Recent studies performed with null mice suggested a role of either PXR alpha or PPAR gamma in murine placental development. We report here that both PPAR gamma and RXR alpha are strongly expressed in human villous cytotrophoblasts and syncytiotrophoblasts. Moreover, specific ligands for RXRs or PPAR gamma (but not for PPAR alpha or PPAR delta) increase both human CG beta transcript levels and the secretion of human CG and its free beta -subunit. When combined, these ligands have an additive effect on human CG secretion. Pan-RXR, and PPAR gamma ligands also have an additive effect on the synthesis of other syncytiotrophoblast hormones such as human placental lactogen, human placental GH, and leptin.
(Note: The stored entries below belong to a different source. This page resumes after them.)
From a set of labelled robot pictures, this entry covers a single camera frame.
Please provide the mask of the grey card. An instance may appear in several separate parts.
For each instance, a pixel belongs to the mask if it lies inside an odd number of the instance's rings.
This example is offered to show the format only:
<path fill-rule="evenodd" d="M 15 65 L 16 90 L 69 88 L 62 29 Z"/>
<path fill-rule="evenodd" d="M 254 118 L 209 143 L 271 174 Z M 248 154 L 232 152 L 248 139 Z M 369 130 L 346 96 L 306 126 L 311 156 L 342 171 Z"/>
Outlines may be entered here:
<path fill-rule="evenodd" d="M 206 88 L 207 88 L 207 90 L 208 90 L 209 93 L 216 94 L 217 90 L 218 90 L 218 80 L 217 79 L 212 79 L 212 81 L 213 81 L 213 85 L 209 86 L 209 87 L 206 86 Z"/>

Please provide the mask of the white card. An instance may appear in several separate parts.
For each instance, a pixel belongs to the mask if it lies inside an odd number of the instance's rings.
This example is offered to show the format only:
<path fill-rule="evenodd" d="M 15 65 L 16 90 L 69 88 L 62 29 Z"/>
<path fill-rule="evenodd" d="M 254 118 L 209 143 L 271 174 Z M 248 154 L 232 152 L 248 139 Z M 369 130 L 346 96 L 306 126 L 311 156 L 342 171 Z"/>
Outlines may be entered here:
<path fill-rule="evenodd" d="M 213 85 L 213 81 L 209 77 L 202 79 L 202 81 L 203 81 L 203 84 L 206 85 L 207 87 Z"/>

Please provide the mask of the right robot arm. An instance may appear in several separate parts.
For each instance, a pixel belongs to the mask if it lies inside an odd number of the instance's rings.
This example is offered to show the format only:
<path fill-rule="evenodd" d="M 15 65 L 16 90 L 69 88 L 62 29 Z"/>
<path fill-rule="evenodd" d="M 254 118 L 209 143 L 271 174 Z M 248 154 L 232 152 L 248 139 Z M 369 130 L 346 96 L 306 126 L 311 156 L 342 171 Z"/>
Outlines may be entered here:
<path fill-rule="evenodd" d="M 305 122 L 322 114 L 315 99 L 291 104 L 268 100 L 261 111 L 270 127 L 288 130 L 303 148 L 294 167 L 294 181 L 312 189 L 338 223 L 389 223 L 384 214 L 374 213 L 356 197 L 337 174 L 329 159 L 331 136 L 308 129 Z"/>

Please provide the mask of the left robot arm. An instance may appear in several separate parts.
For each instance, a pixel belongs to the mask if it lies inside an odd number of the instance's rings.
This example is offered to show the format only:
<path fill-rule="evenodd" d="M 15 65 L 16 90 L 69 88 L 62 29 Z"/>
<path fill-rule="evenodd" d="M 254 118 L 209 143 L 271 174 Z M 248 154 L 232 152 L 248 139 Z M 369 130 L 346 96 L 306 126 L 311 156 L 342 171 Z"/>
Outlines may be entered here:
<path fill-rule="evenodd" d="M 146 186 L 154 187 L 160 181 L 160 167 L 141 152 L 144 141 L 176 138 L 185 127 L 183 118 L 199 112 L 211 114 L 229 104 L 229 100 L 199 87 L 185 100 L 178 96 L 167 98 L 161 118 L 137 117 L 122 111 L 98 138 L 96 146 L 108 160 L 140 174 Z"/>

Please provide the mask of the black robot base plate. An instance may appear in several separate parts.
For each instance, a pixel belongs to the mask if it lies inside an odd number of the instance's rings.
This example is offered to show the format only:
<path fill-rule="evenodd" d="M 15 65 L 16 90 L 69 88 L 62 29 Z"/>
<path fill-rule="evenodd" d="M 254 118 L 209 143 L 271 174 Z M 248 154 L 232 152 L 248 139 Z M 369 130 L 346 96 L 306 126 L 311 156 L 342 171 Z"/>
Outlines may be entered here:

Therefore, in human placenta, PPAR gamma /RXR alpha heterodimers are functional units during cytotrophoblast differentiation into the syncytiotrophoblast in vitro. Elements located in the regulatory region of the human CG beta gene (beta5) were found to bind RXR alpha and PPAR gamma from human cytotrophoblast nuclear extracts, suggesting that PPAR gamma /RXR alpha heterodimers directly regulate human CG beta transcription. Altogether, these data show that PPAR gamma /RXR alpha heterodimers play an important role in human placental development.